*** Opening of Dataset section ***

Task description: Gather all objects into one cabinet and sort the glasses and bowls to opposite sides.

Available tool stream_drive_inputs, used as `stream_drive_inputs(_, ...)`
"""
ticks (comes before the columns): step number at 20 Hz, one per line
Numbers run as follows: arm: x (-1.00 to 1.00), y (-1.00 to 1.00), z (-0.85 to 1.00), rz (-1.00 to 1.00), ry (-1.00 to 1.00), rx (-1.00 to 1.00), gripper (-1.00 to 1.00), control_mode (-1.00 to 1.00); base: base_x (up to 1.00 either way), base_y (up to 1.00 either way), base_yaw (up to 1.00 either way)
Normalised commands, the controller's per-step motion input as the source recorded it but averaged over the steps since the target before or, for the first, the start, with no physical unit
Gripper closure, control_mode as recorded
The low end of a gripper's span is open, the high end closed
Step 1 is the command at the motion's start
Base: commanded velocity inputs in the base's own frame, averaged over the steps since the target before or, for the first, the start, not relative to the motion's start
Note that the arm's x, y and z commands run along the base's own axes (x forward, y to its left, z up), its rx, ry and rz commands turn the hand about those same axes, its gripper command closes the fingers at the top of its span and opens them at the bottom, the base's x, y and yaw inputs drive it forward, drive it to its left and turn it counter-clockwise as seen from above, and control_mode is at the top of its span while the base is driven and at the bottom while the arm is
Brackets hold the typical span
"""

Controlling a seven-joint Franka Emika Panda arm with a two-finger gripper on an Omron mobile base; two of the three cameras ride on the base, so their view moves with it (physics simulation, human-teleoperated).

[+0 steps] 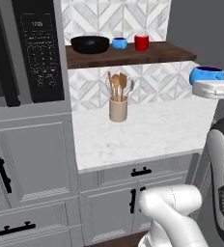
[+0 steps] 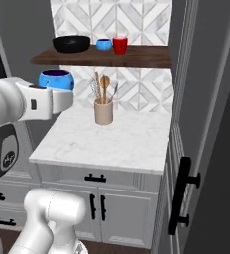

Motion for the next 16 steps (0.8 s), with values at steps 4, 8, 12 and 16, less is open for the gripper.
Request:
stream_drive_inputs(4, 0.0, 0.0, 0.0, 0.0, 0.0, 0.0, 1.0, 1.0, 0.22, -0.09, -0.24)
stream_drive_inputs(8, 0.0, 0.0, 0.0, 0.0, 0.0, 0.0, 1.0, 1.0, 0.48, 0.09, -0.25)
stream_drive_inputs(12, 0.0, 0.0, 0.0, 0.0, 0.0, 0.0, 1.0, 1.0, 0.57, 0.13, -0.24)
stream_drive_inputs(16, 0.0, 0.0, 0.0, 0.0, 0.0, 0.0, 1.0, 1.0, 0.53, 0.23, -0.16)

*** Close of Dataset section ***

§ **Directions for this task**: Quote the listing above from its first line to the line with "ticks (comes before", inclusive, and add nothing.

§ **Exercise response**:
Task description: Gather all objects into one cabinet and sort the glasses and bowls to opposite sides.

Available tool stream_drive_inputs, used as `stream_drive_inputs(_, ...)`
"""
ticks (comes before the columns): step number at 20 Hz, one per line

Nothing more remains to be done for this exercise.